━━━━━ Stored data ━━━━━

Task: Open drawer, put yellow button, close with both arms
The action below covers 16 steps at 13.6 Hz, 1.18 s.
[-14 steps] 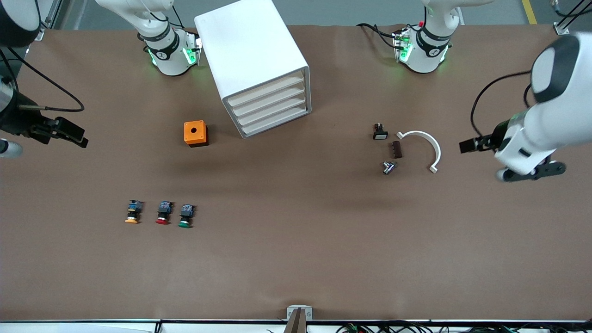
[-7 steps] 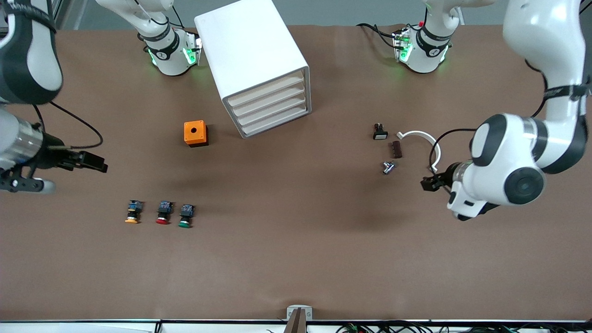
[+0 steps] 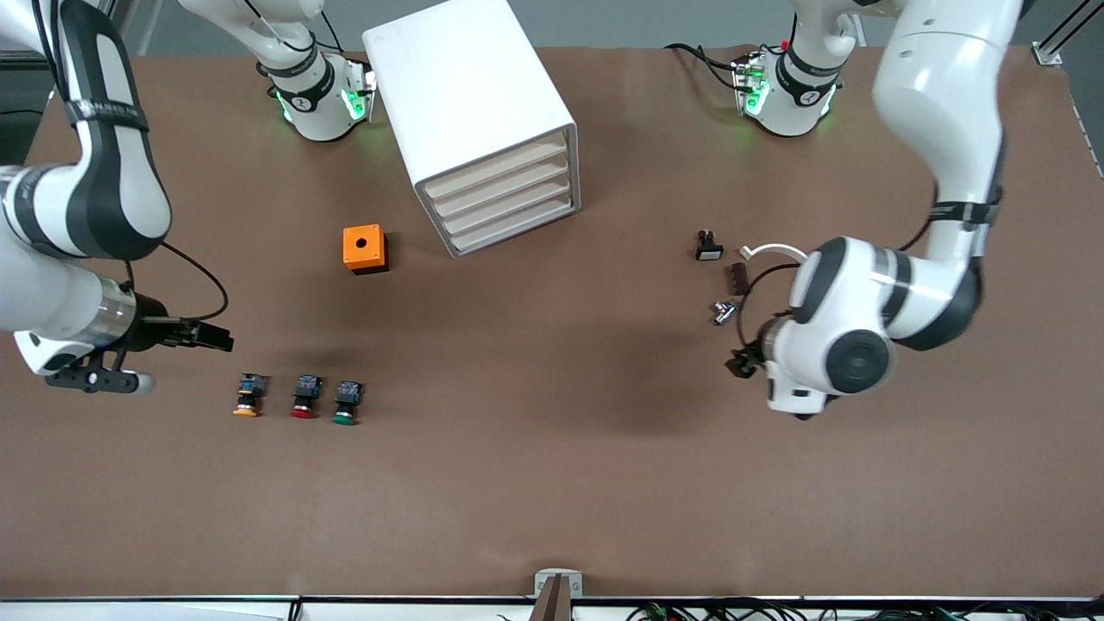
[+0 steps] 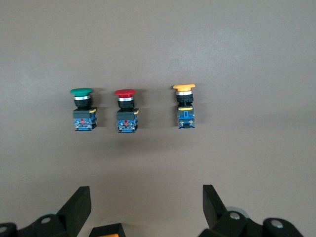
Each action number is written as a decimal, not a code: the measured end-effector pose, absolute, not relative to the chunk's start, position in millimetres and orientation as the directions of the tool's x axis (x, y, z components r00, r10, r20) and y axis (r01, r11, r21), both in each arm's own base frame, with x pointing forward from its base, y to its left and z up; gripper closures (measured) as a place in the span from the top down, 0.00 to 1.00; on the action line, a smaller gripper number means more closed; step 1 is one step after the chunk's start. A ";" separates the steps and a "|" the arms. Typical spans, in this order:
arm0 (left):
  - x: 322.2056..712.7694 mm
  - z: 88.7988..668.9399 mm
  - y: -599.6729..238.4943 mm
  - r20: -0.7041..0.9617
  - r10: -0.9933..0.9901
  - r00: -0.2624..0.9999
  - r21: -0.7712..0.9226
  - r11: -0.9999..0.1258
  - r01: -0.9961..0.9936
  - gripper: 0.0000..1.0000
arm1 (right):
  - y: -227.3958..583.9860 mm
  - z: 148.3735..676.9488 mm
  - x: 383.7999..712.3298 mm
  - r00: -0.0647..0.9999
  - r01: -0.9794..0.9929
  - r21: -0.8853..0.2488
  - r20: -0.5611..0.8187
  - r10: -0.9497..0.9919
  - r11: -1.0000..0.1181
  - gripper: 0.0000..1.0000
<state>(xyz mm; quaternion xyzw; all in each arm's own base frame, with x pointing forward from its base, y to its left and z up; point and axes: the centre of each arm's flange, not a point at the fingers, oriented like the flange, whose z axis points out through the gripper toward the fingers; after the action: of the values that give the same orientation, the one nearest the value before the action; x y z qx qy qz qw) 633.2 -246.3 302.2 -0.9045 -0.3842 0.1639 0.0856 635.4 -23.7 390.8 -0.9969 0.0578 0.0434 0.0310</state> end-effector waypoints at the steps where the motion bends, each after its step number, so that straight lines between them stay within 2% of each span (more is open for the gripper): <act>1: 625.3 292.7 -269.1 -0.236 0.770 0.593 -0.294 -0.638 0.712 1.00 | -26.5 378.8 638.0 0.989 -0.123 -0.057 -0.095 -0.117 -0.991 1.00; 5: 597.9 263.0 -336.5 -0.308 0.889 0.338 -0.358 -0.438 0.825 1.00 | -39.8 332.3 641.3 0.985 -0.146 -0.056 -0.105 -0.139 -0.988 1.00; 8: 584.3 264.2 -365.2 -0.342 0.929 0.139 -0.431 -0.286 0.855 1.00 | -39.2 291.5 628.9 0.986 -0.150 -0.055 -0.085 -0.146 -0.987 1.00; 13: 563.1 283.2 -418.4 -0.482 0.863 -0.153 -0.556 -0.167 0.814 1.00 | -38.1 248.3 616.7 0.981 -0.154 -0.052 -0.125 -0.147 -0.987 1.00; 16: 561.3 286.5 -424.9 -0.486 0.830 -0.275 -0.625 -0.110 0.773 1.00 | -38.4 235.0 617.5 0.981 -0.156 -0.052 -0.122 -0.149 -0.986 1.00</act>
<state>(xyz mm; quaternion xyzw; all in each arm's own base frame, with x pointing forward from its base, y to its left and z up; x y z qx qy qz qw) 561.3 -424.9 286.5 -0.6012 -0.6663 0.4398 0.0323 617.5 -38.4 235.0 -0.9949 0.0765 0.0588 0.0306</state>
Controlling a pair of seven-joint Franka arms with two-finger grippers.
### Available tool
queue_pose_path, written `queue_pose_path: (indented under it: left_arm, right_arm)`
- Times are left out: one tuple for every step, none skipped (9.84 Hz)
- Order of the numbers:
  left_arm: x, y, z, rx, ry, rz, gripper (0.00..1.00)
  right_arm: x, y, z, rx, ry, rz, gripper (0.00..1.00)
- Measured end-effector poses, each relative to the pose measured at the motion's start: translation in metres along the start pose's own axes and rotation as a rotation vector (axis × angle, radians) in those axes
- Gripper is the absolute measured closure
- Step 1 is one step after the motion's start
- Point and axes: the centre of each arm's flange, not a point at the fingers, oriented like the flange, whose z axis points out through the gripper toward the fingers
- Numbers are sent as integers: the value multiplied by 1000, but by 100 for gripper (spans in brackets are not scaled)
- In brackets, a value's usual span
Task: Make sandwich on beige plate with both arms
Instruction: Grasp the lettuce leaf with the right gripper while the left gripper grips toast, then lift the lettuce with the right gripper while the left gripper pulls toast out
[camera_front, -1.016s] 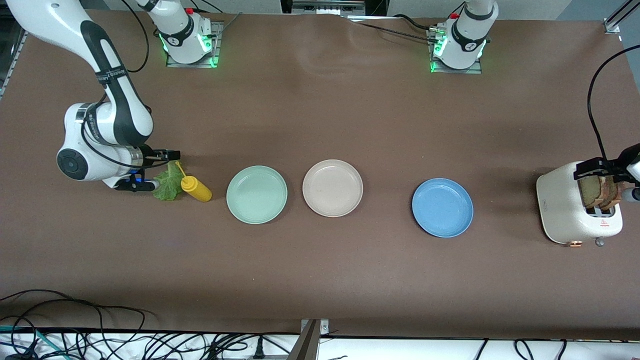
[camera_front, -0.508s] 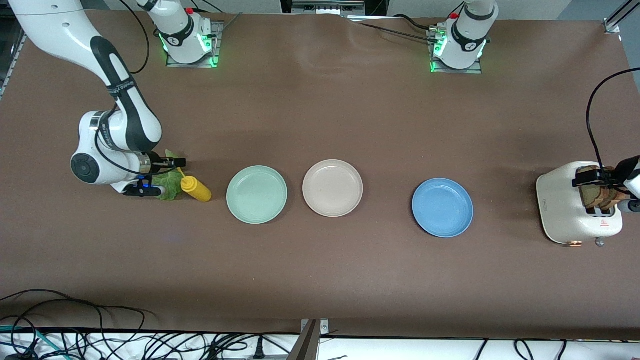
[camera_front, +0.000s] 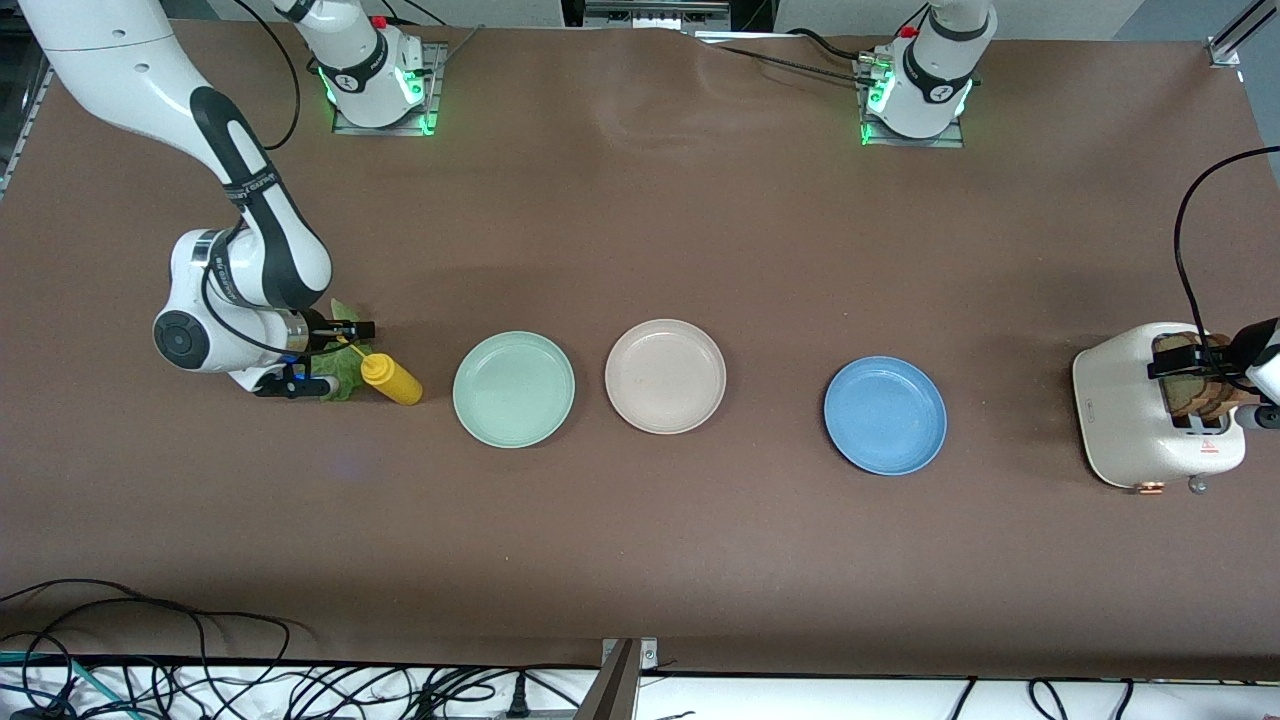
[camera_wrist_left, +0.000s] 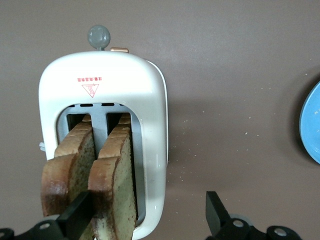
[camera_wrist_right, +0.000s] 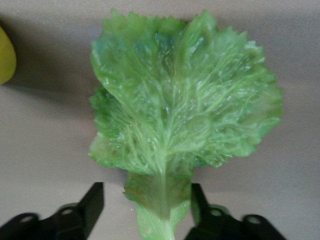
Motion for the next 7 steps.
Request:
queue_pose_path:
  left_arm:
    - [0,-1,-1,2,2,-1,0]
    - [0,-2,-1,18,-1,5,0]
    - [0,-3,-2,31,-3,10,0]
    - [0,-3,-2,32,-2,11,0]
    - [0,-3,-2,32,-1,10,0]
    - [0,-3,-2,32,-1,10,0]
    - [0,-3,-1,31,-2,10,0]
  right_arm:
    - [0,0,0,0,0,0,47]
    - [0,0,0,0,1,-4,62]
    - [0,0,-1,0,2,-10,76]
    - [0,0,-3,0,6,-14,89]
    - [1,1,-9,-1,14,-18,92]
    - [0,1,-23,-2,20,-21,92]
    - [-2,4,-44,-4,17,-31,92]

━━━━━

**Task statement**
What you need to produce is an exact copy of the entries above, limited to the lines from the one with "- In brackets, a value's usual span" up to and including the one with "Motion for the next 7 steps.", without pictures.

**Task solution**
- In brackets, a value's usual span
Task: Make sandwich on beige plate with both arms
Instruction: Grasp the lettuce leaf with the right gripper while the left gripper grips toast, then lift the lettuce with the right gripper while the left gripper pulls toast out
[camera_front, -1.016s] 
[camera_front, -0.508s] 
[camera_front, +0.000s] 
[camera_wrist_left, +0.000s] 
[camera_wrist_right, +0.000s] 
Motion for the next 7 steps.

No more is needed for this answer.